Challenges we ran into
This is the first time that we used natural language processing in a mobile app. Learning the syntax for regex was a learning curve, but it was interesting to see how to pick out the meaningful words in a phrase/sentence. In addition, working with expo and react-native to send out notifications picking out from the correct tweet categories took a lot of testing. We decided to use a LogisticRegression model because it was more simple to use than a Random Forest Classier for this task.

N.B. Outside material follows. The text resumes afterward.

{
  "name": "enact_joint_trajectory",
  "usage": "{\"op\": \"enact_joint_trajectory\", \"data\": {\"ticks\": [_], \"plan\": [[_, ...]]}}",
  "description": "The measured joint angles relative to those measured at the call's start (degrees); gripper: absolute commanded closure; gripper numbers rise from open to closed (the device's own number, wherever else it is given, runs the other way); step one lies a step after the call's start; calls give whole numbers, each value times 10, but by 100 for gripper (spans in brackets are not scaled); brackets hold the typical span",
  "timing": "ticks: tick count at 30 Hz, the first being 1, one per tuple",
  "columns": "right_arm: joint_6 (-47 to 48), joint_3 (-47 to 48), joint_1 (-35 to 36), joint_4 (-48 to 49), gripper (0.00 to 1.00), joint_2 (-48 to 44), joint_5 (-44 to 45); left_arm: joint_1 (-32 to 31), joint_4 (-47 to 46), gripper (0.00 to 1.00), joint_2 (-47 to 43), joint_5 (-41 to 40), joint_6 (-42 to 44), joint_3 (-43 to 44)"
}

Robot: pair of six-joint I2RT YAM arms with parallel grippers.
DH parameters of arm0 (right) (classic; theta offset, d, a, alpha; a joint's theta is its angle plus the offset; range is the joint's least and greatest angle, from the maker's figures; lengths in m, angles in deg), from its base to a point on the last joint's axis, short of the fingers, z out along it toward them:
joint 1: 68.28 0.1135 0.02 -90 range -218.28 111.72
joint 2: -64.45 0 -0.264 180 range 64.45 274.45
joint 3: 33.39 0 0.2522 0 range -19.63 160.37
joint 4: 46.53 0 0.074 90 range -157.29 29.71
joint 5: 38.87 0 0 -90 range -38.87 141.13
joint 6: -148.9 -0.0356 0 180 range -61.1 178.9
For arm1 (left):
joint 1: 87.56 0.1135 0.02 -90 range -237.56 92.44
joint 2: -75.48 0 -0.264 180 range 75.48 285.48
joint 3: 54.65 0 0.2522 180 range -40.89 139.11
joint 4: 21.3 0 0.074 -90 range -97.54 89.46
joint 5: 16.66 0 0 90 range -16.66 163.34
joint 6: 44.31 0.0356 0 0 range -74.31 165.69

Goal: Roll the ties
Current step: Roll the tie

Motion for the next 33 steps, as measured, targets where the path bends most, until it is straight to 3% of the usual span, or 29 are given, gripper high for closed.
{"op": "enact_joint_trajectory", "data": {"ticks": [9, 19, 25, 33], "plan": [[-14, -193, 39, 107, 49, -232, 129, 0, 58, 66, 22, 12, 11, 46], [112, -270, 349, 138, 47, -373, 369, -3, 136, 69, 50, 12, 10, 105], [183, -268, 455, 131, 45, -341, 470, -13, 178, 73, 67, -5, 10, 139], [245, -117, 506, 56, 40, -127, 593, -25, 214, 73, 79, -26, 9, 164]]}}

Accomplishments that we am proud of
We are happy that we were able to use our react-native skills and combine that with something we have never done before: natural language processing. In just a few weeks, we were able to understand the importance of regex and learn the significance of concepts like lemmatization. This is an interesting field that we never tapped into, but we are happy that we stepped out of our comfort zone to explore. In addition, we learned more about the mental health situation in the U.S. and we hope to continue to build this app to help people facing these issues.
What we learned
we learned how to use regex to simplify text and the concept of lemmatization and stopwords. By doing this, it was easier for me to focus on the important words and compare that to the list of tweets with positive and negative tweets. In addition, we learned how to use the Logistic Regression to see how positive or negative the sentiment is. Moving forward, we would like to explore other models to categorize the sentiments into other categories that would allow to app to pick out more relevant quotes. For example, instead of or focusing on just positive and negative sentiments, was the user nervous? Anxious? Depressed? This would be more helpful and is something we plan to focus on moving forward.
What's next for Medity
As we approach a new normal, there is an urgent need for mental health resources and to find remedies to help people adjust. Not everyone needs urgent help, but we believe that everyone needs to be mindful of their mental health during this time, so assistance should be available for anyone who needs it. With Medity, we are optimistic that we can use technology, NLP, and machine learning to reach a wider range of people quickly, as this pandemic nearly unfortunately touched every community in the world. We hope to integrate this technology into the growing industry of telehealth focusing on mental health. Thank you for taking the time to look at our project!